Recent industry news makes this especially timely: on December 9, 2025, Anthropic donated MCP to the Linux Foundation and co‑founded the Agentic AI Foundation (AAIF) with Block and OpenAI. MCP is now joined by Block’s Goose agent framework and OpenAI’s AGENTS.md spec as the founding projects of the AAIF.

🧠 What is MCP?

MCP acts like a “USB‑C port” for AI agents. It defines a client–server protocol that lets models call external tools, databases or APIs through standardised actions. MCP servers wrap services—such as file systems, web searches or device controls—behind simple JSON‑RPC endpoints. MCP Clients (like EchoKit or Anthropic’s Claude Code) connect to one or more MCP servers and dynamically discover available tools. When the model needs information or wants to perform an action, it sends a tool request; the server executes the tool and returns results for the model to use.

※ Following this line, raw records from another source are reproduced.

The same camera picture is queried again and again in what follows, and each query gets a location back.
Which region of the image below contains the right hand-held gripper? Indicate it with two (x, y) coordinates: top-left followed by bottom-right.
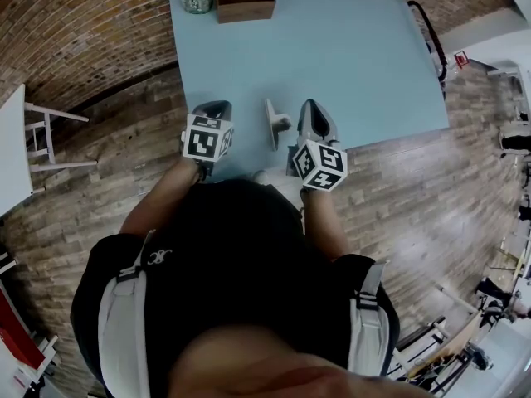
(291, 98), (349, 192)

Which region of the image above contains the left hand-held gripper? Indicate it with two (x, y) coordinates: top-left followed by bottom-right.
(180, 99), (236, 178)

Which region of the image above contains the grey object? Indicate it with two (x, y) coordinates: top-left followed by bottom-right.
(264, 97), (292, 153)

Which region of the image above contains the person's left forearm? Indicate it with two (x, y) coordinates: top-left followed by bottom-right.
(119, 158), (205, 240)

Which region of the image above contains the person's right forearm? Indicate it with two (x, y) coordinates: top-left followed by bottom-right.
(300, 186), (352, 264)

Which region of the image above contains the light blue table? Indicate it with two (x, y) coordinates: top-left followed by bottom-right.
(168, 0), (452, 186)

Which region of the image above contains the person's black shirt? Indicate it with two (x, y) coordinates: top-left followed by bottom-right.
(70, 178), (402, 398)

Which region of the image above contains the wooden organizer box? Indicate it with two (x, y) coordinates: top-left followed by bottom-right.
(213, 0), (277, 25)

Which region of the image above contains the white chair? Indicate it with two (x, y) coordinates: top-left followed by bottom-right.
(23, 101), (99, 174)

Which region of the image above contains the white side table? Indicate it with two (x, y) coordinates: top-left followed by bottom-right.
(0, 83), (35, 218)

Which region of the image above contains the grey backpack harness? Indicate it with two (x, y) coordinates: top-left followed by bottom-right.
(97, 229), (393, 398)

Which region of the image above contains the red box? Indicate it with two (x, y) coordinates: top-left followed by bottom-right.
(0, 287), (47, 373)

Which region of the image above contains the black corrugated hose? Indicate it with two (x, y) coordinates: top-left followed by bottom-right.
(407, 0), (452, 85)

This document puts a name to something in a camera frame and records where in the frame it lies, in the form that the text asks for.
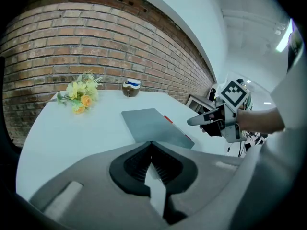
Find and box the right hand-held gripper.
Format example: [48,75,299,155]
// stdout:
[187,80,250,143]

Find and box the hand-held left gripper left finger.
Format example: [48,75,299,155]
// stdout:
[29,141,166,230]

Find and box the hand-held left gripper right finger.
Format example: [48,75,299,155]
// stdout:
[153,141,243,225]

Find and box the red pen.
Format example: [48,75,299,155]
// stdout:
[163,115,190,140]

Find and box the grey notebook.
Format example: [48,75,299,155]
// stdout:
[121,108,195,150]

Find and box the person's right forearm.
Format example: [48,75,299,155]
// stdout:
[236,108,287,133]

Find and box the white mug with blue stripe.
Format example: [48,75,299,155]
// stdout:
[121,78,142,97]

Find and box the yellow flower bouquet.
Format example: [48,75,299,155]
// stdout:
[50,72,104,115]

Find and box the ceiling light strip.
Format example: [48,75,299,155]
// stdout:
[275,18,295,54]

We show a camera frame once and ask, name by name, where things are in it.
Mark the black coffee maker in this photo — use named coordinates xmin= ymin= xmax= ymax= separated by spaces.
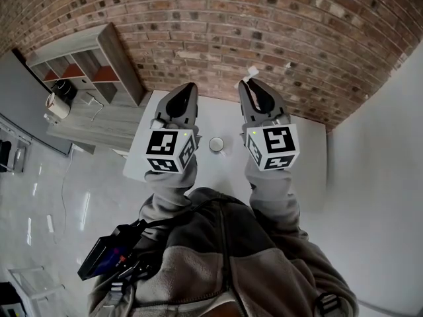
xmin=51 ymin=79 xmax=79 ymax=101

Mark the person's grey fleece jacket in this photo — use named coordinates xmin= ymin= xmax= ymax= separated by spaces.
xmin=87 ymin=186 xmax=360 ymax=317

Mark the grey panel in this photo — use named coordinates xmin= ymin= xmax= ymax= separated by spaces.
xmin=0 ymin=50 xmax=74 ymax=157

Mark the wooden shelf cabinet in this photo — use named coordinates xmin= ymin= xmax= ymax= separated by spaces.
xmin=25 ymin=22 xmax=145 ymax=108

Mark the white wire rack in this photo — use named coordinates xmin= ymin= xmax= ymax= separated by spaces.
xmin=6 ymin=265 xmax=67 ymax=312

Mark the black strap buckle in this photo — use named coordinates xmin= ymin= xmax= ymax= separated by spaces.
xmin=313 ymin=291 xmax=342 ymax=317

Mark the white cup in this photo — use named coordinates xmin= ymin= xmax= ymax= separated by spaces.
xmin=208 ymin=137 xmax=229 ymax=157

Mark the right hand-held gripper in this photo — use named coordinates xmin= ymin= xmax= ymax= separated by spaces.
xmin=237 ymin=79 xmax=300 ymax=172

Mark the person's right forearm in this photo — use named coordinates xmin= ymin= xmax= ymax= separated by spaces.
xmin=243 ymin=164 xmax=302 ymax=236

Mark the white toothbrush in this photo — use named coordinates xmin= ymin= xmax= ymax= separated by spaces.
xmin=242 ymin=65 xmax=260 ymax=83

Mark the white floor cable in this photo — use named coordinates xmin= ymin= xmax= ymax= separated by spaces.
xmin=60 ymin=143 xmax=75 ymax=239

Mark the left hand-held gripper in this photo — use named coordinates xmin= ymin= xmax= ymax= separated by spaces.
xmin=143 ymin=82 xmax=203 ymax=175

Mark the grey wooden side counter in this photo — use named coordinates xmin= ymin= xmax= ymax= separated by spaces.
xmin=46 ymin=90 xmax=153 ymax=153

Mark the white power adapter with cable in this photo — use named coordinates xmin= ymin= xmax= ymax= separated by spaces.
xmin=80 ymin=90 xmax=104 ymax=122

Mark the person's left forearm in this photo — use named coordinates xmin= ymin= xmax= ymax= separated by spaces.
xmin=144 ymin=151 xmax=200 ymax=213

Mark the black box device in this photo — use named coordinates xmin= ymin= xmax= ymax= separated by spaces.
xmin=77 ymin=219 xmax=148 ymax=282

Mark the white electric kettle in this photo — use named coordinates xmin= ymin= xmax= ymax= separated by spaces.
xmin=44 ymin=92 xmax=72 ymax=122

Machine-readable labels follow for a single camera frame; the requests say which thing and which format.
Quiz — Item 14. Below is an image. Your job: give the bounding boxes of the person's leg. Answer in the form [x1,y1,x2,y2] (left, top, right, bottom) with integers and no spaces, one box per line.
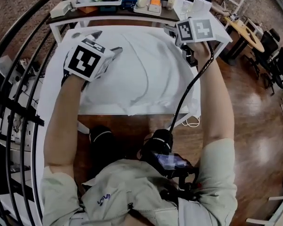
[136,129,175,164]
[88,125,116,174]

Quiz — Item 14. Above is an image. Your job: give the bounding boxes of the white power cable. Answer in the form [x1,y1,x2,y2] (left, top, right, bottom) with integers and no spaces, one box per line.
[182,115,200,128]

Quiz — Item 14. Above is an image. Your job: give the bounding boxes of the dark-topped white-legged table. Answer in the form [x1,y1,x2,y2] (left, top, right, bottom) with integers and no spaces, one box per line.
[46,7,180,43]

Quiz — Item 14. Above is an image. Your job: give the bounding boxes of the black metal railing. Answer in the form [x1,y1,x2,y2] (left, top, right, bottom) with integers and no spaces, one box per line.
[0,0,73,226]

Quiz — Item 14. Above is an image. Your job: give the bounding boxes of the black braided cable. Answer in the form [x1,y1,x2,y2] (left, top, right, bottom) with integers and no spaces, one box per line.
[168,43,215,136]

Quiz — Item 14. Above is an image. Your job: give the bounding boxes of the white paper bag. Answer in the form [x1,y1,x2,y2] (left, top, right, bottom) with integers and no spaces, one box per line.
[192,0,212,15]

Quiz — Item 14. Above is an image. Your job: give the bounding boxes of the small white tray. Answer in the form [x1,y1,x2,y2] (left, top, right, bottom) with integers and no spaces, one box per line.
[133,3,162,16]

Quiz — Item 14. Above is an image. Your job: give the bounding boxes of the orange and white box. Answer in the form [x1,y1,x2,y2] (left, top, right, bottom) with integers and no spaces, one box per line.
[148,0,161,13]

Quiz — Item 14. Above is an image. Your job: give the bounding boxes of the round wooden table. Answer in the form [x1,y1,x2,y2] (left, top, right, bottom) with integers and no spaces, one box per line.
[224,14,265,67]

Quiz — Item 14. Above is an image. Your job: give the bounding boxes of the black chest mount rig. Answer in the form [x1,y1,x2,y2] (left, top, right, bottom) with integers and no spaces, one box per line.
[167,168,203,202]

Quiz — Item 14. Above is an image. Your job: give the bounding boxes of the white side table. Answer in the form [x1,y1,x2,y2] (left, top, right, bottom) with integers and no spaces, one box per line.
[173,0,233,67]

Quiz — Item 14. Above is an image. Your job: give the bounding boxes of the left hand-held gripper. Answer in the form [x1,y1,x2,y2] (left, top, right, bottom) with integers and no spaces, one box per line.
[63,30,124,82]

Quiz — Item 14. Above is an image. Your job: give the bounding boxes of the person's right leg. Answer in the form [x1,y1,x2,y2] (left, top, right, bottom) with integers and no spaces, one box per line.
[136,129,175,164]

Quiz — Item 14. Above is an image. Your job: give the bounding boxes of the person's right forearm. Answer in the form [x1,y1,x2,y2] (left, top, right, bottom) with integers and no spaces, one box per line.
[193,41,235,150]

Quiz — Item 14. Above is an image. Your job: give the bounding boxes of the person's beige jacket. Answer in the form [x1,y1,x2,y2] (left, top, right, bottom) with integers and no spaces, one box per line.
[41,137,238,226]

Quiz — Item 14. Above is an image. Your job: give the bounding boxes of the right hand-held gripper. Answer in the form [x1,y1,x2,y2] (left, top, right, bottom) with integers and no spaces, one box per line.
[164,18,216,67]

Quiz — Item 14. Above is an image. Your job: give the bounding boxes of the person's left leg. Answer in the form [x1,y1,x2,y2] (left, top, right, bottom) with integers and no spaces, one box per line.
[88,125,116,174]

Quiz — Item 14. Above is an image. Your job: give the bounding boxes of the white pillowcase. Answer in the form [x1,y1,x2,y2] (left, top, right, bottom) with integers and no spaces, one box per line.
[122,29,202,117]

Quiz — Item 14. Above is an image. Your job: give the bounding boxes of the teal box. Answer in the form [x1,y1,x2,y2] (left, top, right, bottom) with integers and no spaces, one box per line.
[99,5,117,13]

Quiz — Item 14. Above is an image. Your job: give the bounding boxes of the long white tray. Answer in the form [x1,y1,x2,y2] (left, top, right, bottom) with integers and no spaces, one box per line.
[72,0,124,8]

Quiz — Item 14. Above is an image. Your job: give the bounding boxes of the white work table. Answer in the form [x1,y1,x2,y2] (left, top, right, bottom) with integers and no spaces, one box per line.
[81,29,149,114]

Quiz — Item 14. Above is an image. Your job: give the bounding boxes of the person's left forearm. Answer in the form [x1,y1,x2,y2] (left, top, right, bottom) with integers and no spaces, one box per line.
[44,73,89,171]

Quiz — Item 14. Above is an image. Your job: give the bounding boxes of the white rectangular box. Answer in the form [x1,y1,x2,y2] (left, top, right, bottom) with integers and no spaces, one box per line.
[50,3,70,18]

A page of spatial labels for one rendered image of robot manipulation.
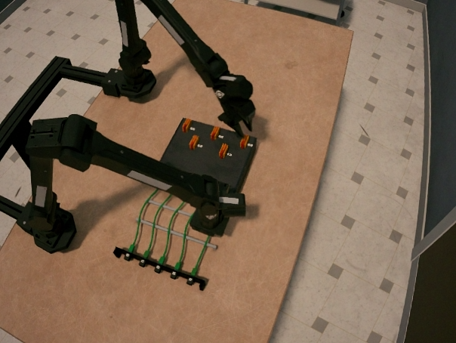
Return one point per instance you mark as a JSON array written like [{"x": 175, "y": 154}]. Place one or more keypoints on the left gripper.
[{"x": 235, "y": 122}]

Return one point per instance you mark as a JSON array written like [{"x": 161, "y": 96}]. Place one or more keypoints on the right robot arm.
[{"x": 67, "y": 143}]

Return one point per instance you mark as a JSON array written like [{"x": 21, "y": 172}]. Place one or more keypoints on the green cable plug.
[
  {"x": 177, "y": 267},
  {"x": 193, "y": 273},
  {"x": 161, "y": 261},
  {"x": 131, "y": 249},
  {"x": 145, "y": 255}
]

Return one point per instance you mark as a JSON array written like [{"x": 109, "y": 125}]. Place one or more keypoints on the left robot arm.
[{"x": 215, "y": 71}]

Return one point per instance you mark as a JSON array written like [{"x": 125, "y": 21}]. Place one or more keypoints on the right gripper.
[{"x": 205, "y": 227}]

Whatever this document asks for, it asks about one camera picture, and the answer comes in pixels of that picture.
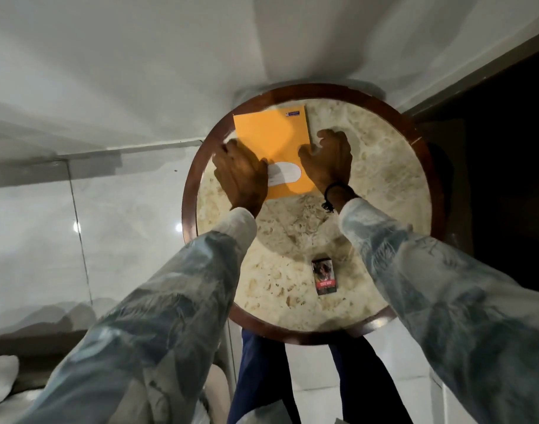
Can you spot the person's left leg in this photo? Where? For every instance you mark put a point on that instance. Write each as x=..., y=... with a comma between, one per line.
x=260, y=379

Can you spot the person's right hand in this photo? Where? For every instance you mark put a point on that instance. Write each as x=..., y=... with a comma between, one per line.
x=331, y=165

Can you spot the person's right thumb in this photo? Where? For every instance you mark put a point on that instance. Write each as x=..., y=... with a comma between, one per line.
x=307, y=152

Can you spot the black wrist band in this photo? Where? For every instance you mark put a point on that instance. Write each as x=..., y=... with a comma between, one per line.
x=335, y=189

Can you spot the round marble table wooden rim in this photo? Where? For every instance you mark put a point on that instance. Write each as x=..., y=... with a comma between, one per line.
x=296, y=242

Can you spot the person's right forearm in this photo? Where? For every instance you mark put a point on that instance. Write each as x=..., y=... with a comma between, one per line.
x=441, y=300

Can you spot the small dark printed box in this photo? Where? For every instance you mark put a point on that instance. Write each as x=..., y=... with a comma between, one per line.
x=324, y=276

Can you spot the person's right leg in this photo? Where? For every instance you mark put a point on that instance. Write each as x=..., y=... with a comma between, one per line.
x=366, y=384

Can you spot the orange notebook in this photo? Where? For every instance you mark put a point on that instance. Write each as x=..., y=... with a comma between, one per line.
x=273, y=136

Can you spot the person's left thumb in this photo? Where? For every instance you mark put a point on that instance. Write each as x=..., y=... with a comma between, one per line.
x=264, y=169

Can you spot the person's left hand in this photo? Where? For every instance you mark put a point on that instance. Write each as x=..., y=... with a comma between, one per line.
x=240, y=176

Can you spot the person's leg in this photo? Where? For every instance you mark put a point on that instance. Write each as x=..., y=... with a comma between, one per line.
x=366, y=384
x=260, y=379

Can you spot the person's left forearm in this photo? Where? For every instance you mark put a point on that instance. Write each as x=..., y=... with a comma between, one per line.
x=163, y=322

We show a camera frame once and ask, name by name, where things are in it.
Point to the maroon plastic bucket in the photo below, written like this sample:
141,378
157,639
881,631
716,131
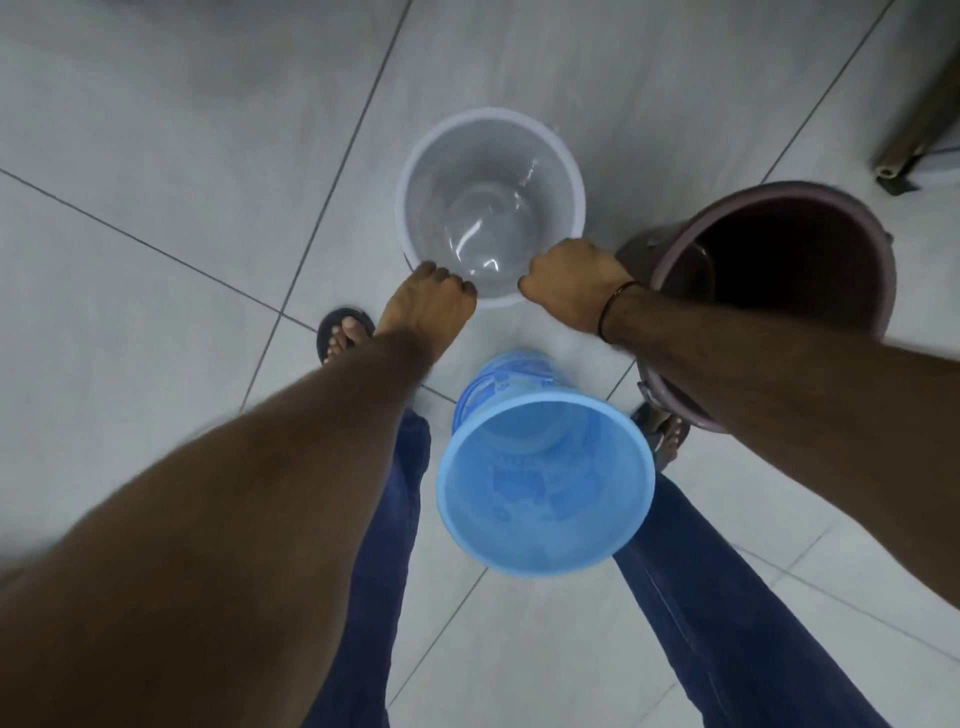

MCP’s adoption has been rapid: within a year of its release there were over 10,000 public MCP servers and more than 97 million SDK downloads. It’s been integrated into major platforms like ChatGPT, Claude, Cursor, Gemini, Microsoft Copilot and VS Code. By placing MCP under the AAIF, Anthropic and its partners ensure that this crucial infrastructure remains open, neutral and community‑driven.

🔧 Connect EchoKit to an MCP Server

To make EchoKit call external tools, we simply point it to an MCP server. Add a section like the following to your config.toml:

[[llm.mcp_server]]
server = "MCP_SERVER_URL"
type = "http_streamable"

server – the URL of the MCP server (replace this with the server you want to use).

type – http_streamable and SSE mode are supported.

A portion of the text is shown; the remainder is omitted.